- Your task:
Once the pictures are set aside, transcribe the remaining data exactly.
▼
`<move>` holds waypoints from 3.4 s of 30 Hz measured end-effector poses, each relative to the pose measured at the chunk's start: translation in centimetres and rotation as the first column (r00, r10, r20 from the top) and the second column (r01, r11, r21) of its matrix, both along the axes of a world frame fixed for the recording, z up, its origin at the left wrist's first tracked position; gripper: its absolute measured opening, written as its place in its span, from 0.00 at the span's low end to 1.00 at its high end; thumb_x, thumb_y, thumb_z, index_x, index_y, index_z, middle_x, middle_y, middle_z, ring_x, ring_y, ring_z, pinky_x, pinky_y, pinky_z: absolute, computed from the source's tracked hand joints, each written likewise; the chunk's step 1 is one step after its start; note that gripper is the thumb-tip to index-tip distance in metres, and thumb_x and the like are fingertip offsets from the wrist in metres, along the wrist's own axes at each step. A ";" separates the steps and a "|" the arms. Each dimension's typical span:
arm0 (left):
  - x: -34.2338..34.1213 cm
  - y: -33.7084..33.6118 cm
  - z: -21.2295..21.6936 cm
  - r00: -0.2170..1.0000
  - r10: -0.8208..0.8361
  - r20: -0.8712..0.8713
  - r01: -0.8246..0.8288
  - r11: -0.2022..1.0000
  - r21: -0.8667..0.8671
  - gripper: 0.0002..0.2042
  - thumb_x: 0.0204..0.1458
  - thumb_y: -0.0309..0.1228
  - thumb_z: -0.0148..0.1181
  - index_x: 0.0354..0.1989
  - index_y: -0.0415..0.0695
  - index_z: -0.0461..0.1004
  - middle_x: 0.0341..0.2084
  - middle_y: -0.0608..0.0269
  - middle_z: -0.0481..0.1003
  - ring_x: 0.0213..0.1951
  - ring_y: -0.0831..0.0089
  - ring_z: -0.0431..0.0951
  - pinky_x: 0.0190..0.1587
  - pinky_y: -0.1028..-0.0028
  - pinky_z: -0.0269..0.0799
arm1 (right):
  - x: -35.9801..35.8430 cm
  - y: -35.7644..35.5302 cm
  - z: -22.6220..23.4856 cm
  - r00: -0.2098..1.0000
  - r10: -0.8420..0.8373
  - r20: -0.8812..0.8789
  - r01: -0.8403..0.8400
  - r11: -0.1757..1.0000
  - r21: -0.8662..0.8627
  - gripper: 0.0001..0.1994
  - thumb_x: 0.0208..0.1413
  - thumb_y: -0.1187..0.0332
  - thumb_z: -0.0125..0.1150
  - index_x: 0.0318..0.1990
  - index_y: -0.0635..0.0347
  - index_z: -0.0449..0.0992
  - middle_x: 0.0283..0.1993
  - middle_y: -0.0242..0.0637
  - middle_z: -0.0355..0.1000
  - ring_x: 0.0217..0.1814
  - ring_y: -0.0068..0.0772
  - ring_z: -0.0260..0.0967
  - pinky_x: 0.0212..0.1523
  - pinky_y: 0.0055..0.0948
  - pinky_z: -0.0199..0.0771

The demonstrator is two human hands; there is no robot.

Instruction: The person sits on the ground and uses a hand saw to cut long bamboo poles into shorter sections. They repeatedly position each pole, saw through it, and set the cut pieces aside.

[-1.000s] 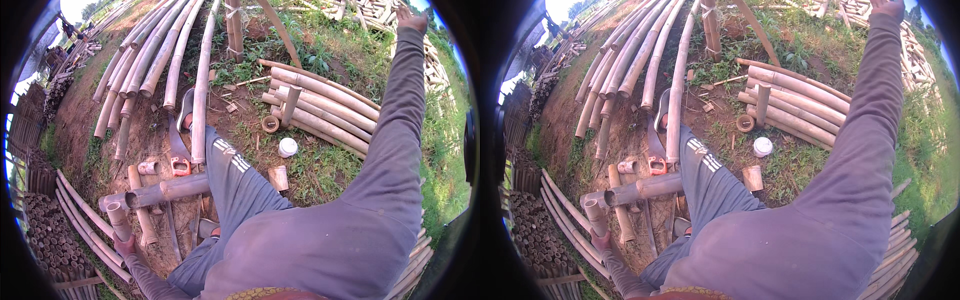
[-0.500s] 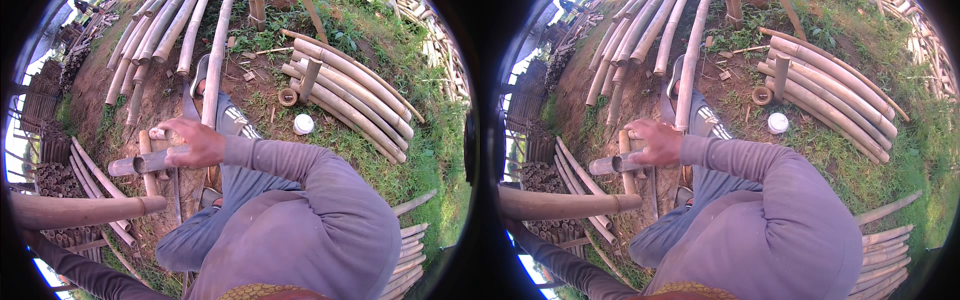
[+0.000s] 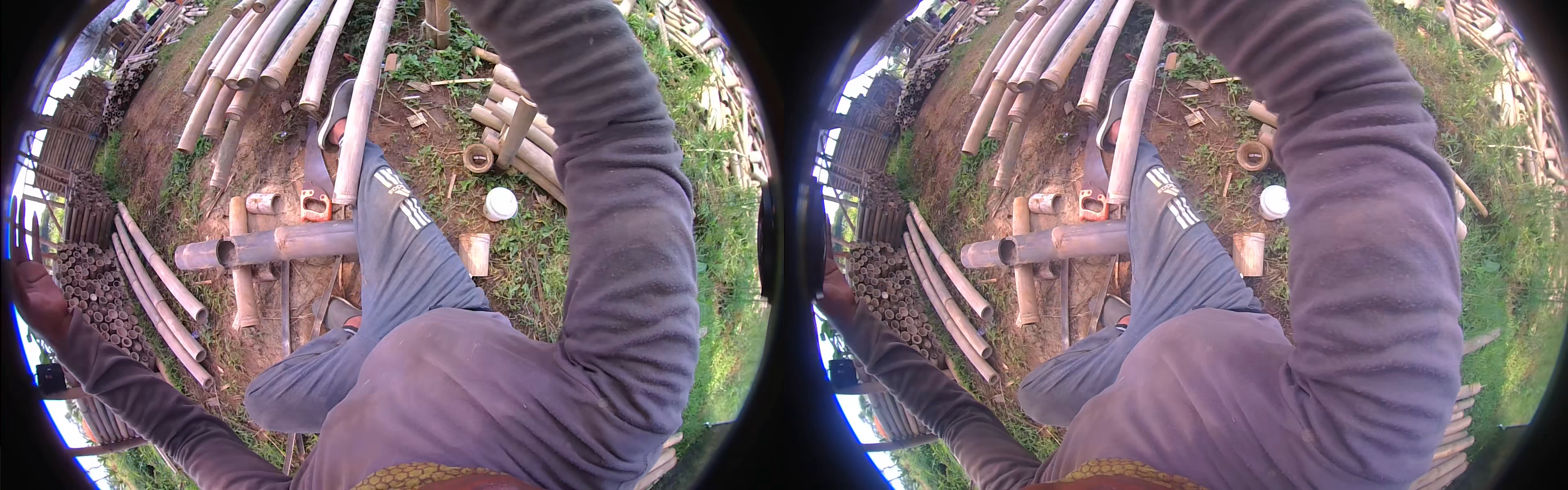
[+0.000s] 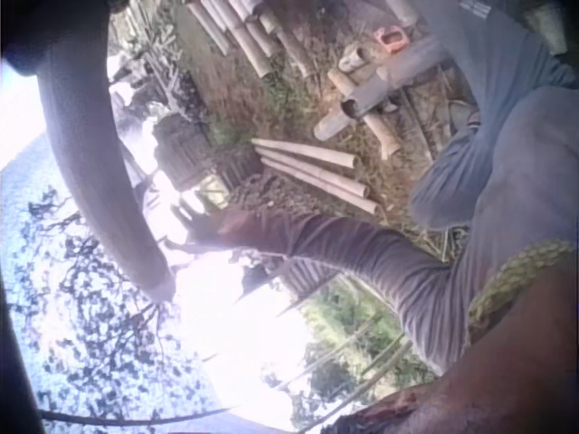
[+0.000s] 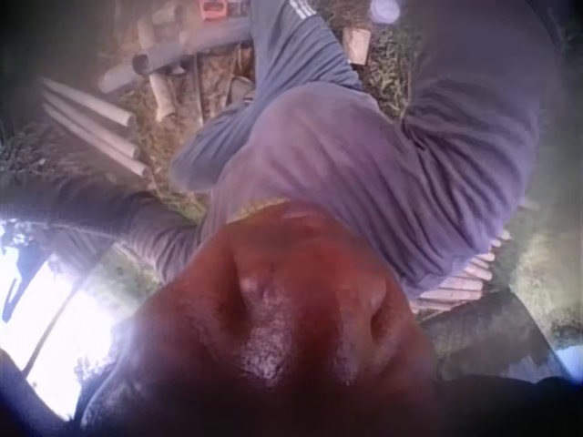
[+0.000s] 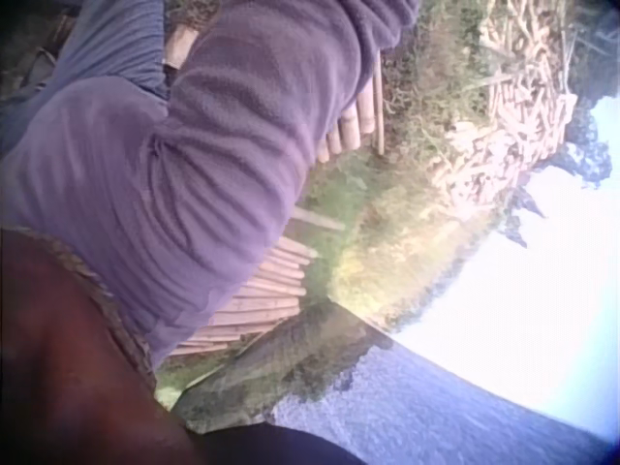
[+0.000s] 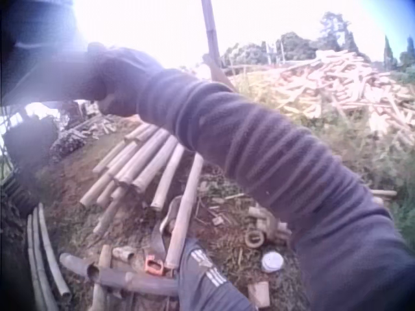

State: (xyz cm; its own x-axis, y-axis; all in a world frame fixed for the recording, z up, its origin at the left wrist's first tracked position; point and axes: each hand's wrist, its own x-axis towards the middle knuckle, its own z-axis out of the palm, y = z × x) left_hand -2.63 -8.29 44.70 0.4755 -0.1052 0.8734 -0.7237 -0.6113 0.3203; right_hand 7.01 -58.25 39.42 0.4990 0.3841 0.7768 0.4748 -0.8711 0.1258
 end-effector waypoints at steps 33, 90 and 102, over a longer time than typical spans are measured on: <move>-18.3 25.1 -46.4 -0.138 0.523 -0.841 -0.375 0.759 0.533 0.31 0.53 0.42 0.77 0.63 0.38 0.77 0.40 0.50 0.86 0.42 0.65 0.85 0.47 0.65 0.81 | -19.7 -47.1 -46.4 -0.128 -0.623 -0.772 0.872 0.300 -0.386 0.31 0.67 0.61 0.57 0.77 0.49 0.64 0.74 0.51 0.70 0.76 0.53 0.68 0.76 0.50 0.66; 1.2 16.0 -57.6 -0.158 0.516 -0.842 -0.328 0.777 0.538 0.44 0.50 0.47 0.78 0.75 0.55 0.61 0.62 0.43 0.77 0.63 0.44 0.78 0.64 0.51 0.75 | 0.7 29.6 -49.7 0.253 0.236 -0.938 -0.229 0.957 0.179 0.61 0.44 0.47 0.83 0.80 0.61 0.49 0.65 0.66 0.67 0.65 0.67 0.72 0.65 0.54 0.75; 0.5 15.8 -57.9 -0.191 0.540 -0.820 -0.264 0.776 0.572 0.52 0.45 0.49 0.80 0.79 0.57 0.56 0.70 0.44 0.69 0.68 0.41 0.72 0.71 0.49 0.68 | -0.3 28.3 -48.2 0.171 0.161 -0.972 -0.171 0.976 0.132 0.58 0.45 0.43 0.81 0.79 0.58 0.53 0.68 0.61 0.67 0.70 0.66 0.68 0.70 0.56 0.69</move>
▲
- Finished task:
`<move>` holds waypoints from 3.4 s of 30 Hz measured end-effector poses, each relative to the pose measured at the chunk's start: translation in centimetres and rotation as the first column (r00, r10, r20 from the top) and the second column (r01, r11, r21) of its matrix, both along the axes of a world frame fixed for the recording, z up, its origin at the left wrist's first tracked position; gripper: its absolute measured opening, written as its place in its span, from 0.00 at the span's low end to 1.00 at its high end; thumb_x, thumb_y, thumb_z, index_x, index_y, index_z, middle_x, middle_y, middle_z, ring_x, ring_y, ring_z, pinky_x, pinky_y, pinky_z: absolute, computed from the source's tracked hand joints, each written likewise; the chunk's step 1 is one step after its start; note that gripper is the thumb-tip to index-tip distance in metres, and thumb_x and the like are fingertip offsets from the wrist in metres, along the wrist's own axes at each step. A ";" separates the steps and a "|" the arms. Each dimension's typical span:
arm0 (left):
  - x: -34.2338..34.1213 cm
  - y: -33.7084..33.6118 cm
  - z: -21.2295..21.6936 cm
  - r00: -0.2170..1.0000
  - r10: -0.8208..0.8361
  - r20: -0.8712..0.8713
  - r01: -0.8246..0.8288
  - r11: -0.2022..1.0000
  - r21: -0.8667..0.8671
  - gripper: 0.0002..0.2042
  - thumb_x: 0.0204..0.1458
  - thumb_y: -0.0309..0.1228
  - thumb_z: -0.0148..0.1181
  - index_x: 0.0354..0.1989
  - index_y: -0.0415..0.0695
  - index_z: -0.0461..0.1004
  - middle_x: 0.0341..0.2084
  - middle_y: -0.0608..0.0269
  - middle_z: -0.0481..0.1003
  - ring_x: 0.0213..0.1951
  - ring_y: -0.0831..0.0089
  - ring_z: -0.0431..0.0951
  - pinky_x: 0.0190..0.1587
  - pinky_y: -0.1028..-0.0028
  - pinky_z: -0.0269..0.0799
arm1 (right):
  - x: -35.9801..35.8430 cm
  - y: -35.7644..35.5302 cm
  - z: -22.6220..23.4856 cm
  - r00: -0.2098..1.0000
  - r10: -0.8420..0.8373
  - r20: -0.8812..0.8789
  - r01: -0.8403..0.8400
  - r11: -0.1757..1.0000
  - r21: -0.8662..0.8627
  - gripper: 0.0001..0.1994
  - thumb_x: 0.0208..0.1413
  - thumb_y: -0.1187..0.0332
  - thumb_z: -0.0125..0.1150
  - index_x: 0.0318..0.1990
  - index_y: -0.0635..0.0347
  - index_z: -0.0449..0.0992
  - middle_x: 0.0283..0.1993
  - middle_y: -0.0242..0.0637
  - middle_z: -0.0355..0.1000
  - ring_x: 0.0217..0.1814
  - ring_y: -0.0068..0.0772
  - ring_z: -0.0260..0.0967
  - pinky_x: 0.0212..0.1523
  - pinky_y: 0.0055..0.0948
  - pinky_z: -0.0199..0.0771

The demonstrator is two human hands; there is no robot.

Instruction: The person sits on the ground and uses a hand saw to cut long bamboo poles into shorter sections. They repeatedly position each pole, saw through it, and set the cut pieces aside.

[-1.000s] 
[-0.500s] 
[+0.000s] 
[+0.000s] 
[+0.000s] 
[+0.000s] 
[+0.000s] 

State: (xyz cm; its own x-axis, y-axis; all in a world frame fixed for the recording, z up, its origin at the left wrist's first tracked position; point and axes: each hand's wrist, its own x-axis towards the middle knuckle, its own z-axis out of the palm, y = z × x) left_hand -2.63 -8.29 44.70 0.4755 -0.1052 0.8734 -0.7237 -0.6113 0.3203; right_hand 7.01 -58.25 39.42 0.4990 0.3841 0.7768 0.4748 -0.8711 0.1258
 end-effector waypoints at steps 33, 90 and 102, over a longer time than typical spans are measured on: <move>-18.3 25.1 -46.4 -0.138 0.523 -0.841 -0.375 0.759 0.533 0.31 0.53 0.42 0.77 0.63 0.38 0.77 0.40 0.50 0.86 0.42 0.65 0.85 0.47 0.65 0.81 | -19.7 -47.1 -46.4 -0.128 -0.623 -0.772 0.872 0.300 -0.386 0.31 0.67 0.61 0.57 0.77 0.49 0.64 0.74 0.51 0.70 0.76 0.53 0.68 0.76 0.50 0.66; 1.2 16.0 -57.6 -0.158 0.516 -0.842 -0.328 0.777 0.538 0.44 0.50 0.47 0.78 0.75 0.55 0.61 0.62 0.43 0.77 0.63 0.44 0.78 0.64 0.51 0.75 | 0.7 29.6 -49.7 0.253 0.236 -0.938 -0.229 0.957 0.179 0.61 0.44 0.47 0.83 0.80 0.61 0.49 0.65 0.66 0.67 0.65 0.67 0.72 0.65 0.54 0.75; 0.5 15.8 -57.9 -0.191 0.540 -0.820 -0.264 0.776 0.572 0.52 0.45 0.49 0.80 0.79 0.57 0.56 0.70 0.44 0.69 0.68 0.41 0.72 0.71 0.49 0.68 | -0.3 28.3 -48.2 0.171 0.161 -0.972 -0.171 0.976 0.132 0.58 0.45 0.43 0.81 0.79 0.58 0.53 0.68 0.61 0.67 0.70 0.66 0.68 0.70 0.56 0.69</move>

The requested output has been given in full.